While the fish are better at getting the lice that hide beneath the salmon’s gills, the robots can target the colorless baby lice that cleaner fish can’t see.
If all else fails, Aarskog is also preparing to quarantine his fish. He’s invested tens of millions of dollars in the development of spherical cages made with solid polymer walls. These cages, called Eggs, are being tested as prototypes in a university laboratory. In the real world, they would be 150 feet deep and 100 feet wide, capable of holding 200,000 salmon, and impervious to the parasites. They look in computer renderings like white plastic UFOs when partially submerged.
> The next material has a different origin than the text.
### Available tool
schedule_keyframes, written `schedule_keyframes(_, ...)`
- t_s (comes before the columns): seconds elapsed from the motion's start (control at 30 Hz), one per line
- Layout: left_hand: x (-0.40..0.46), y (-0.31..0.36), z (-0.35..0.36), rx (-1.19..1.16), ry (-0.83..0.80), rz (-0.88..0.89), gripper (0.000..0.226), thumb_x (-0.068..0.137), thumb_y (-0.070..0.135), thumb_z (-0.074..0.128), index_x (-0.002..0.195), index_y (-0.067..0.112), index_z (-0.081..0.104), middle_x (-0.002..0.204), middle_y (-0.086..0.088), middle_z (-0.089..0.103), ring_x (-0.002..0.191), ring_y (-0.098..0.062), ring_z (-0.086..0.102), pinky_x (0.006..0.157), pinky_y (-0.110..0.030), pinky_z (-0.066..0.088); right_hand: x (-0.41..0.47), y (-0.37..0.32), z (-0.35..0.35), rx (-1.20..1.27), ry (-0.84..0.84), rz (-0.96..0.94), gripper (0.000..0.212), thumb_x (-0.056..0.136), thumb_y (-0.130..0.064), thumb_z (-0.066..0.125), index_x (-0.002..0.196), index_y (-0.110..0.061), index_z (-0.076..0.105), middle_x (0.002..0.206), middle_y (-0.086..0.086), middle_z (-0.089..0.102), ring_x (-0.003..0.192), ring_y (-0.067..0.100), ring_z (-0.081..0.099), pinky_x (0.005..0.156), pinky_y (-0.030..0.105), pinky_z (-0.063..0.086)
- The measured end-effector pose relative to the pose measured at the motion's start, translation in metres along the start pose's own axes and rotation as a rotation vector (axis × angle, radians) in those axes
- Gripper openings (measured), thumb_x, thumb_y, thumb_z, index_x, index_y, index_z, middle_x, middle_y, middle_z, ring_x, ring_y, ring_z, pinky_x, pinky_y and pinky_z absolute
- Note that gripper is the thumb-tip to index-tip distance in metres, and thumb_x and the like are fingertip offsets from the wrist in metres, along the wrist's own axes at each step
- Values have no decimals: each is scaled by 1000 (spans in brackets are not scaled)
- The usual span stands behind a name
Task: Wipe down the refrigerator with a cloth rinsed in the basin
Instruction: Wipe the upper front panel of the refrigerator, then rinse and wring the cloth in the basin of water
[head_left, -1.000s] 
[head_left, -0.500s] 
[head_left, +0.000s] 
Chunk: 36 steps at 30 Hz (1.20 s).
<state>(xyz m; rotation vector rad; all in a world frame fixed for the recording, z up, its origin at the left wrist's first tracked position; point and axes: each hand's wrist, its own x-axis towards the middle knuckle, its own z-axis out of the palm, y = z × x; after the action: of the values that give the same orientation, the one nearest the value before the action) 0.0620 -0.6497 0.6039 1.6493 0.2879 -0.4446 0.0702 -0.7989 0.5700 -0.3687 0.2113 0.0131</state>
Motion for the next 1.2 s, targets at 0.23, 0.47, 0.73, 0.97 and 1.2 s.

The technology, though, is costly and complex. The water in the Eggs must be pumped in from deeper layers of the ocean, continually refreshed, and filtered for microscopic contaminants; fans inside the container produce currents for the fish to swim against (salmon can’t build muscle mass in still water); buoy systems are needed to absorb the impact of waves outside the Eggs as clashing currents can make the fish seasick; huge quantities of waste must be captured and processed; exhaustive cleaning and hygiene practices are necessary to keep the container and the fish clean and disease free.
These closed containment systems are the aquatic equivalent of a vertical farm—controlled, hyper-engineered environments on the frontier of food production. Aarskog recently won government permits to put five Eggs in the open water and plans to have them up and running next year, but it’s an expensive victory: Each Egg will cost millions to build and operate.
For all their risks and complexities, Ingrid Lomelde of WWF Norway applauds the effort: “So far the most promising technology we’ve seen to address the lice problem is closed containment.” It might seem absurd to spend this kind of money to right the wrongs of aquaculture, she says, “if only global demand weren’t soaring, and wild fisheries weren’t in such rapid decline. We’ve lost almost half of the animal life in our oceans over the past 40 years, and today 3 billion people depend on fish for protein. We need sustainable aquaculture to feed them.”
According to the UN, global demand for seafood in the next 20 years will grow by at least 40%. At the same time, wild populations of almost all fish species, including salmon, are reduced due to excessive catch, climate change and other environmental problems.